START INFORMATION GIVEN

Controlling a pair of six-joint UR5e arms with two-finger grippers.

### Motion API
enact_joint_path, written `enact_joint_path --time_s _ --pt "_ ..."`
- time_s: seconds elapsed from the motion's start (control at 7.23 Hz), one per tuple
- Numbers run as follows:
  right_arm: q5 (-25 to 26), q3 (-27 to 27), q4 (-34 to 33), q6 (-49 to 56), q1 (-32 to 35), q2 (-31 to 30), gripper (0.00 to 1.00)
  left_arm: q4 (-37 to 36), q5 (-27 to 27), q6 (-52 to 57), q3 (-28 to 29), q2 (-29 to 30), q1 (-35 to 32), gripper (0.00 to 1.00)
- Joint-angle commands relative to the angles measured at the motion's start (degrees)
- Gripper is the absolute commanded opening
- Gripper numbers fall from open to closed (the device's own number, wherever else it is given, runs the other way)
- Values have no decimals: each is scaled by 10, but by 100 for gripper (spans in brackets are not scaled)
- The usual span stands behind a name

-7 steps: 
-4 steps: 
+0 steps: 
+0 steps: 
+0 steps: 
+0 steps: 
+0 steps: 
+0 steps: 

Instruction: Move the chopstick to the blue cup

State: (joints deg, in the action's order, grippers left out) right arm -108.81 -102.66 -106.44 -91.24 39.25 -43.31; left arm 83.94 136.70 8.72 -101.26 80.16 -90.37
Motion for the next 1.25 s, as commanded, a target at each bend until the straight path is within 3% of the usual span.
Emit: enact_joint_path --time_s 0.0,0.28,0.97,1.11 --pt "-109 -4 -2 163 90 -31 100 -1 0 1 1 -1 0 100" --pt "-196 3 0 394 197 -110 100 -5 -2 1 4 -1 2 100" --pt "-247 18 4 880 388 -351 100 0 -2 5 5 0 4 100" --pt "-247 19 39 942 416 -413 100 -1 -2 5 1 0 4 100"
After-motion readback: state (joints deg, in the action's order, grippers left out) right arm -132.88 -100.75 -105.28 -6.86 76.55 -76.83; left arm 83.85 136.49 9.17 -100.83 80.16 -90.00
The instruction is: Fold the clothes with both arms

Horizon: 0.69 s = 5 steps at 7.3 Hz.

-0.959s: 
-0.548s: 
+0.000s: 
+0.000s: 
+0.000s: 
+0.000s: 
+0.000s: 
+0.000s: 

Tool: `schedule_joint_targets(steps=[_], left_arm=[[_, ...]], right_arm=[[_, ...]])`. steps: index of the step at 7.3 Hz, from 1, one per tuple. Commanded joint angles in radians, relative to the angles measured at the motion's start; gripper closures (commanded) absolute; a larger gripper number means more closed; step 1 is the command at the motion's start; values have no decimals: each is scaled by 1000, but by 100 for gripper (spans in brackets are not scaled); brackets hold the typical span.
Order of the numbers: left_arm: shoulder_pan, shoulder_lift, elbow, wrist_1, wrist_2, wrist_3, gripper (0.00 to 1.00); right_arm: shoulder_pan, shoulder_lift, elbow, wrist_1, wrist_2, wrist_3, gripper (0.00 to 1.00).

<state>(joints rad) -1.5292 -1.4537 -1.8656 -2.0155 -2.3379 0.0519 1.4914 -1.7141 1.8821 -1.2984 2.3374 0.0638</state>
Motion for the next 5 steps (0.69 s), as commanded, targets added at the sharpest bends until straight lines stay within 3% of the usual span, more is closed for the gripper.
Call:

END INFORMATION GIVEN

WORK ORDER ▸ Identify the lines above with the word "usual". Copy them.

OUTPUT OF THE TASK ▸
- The usual span stands behind a name
Motion for the next 1.25 s, as commanded, a target at each bend until the straight path is within 3% of the usual span.
Motion for the next 5 steps (0.69 s), as commanded, targets added at the sharpest bends until straight lines stay within 3% of the usual span, more is closed for the gripper.

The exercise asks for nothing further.